TASK:
For each line of the data below, copy it if it holds the word "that".

SUPPLIED MATERIAL:
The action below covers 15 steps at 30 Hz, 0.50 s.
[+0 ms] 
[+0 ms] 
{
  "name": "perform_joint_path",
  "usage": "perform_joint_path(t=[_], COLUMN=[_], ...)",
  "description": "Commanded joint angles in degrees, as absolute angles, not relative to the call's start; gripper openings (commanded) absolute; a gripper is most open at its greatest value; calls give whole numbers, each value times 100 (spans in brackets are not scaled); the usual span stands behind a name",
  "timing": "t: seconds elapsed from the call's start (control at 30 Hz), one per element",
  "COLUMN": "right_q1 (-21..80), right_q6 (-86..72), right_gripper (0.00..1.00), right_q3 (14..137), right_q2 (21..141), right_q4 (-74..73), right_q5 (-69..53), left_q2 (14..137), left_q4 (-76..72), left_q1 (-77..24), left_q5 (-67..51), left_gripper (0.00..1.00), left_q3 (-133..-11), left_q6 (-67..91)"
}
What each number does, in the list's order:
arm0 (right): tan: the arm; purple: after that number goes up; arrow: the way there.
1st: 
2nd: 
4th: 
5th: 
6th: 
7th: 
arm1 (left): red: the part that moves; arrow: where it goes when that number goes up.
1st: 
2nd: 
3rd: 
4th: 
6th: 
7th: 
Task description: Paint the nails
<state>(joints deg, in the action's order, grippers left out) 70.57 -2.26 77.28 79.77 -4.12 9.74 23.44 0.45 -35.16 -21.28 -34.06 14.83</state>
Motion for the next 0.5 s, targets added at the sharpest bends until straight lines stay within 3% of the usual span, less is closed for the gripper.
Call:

EXERCISE ANSWER:
arm0 (right): tan: the arm; purple: after that number goes up; arrow: the way there.
arm1 (left): red: the part that moves; arrow: where it goes when that number goes up.

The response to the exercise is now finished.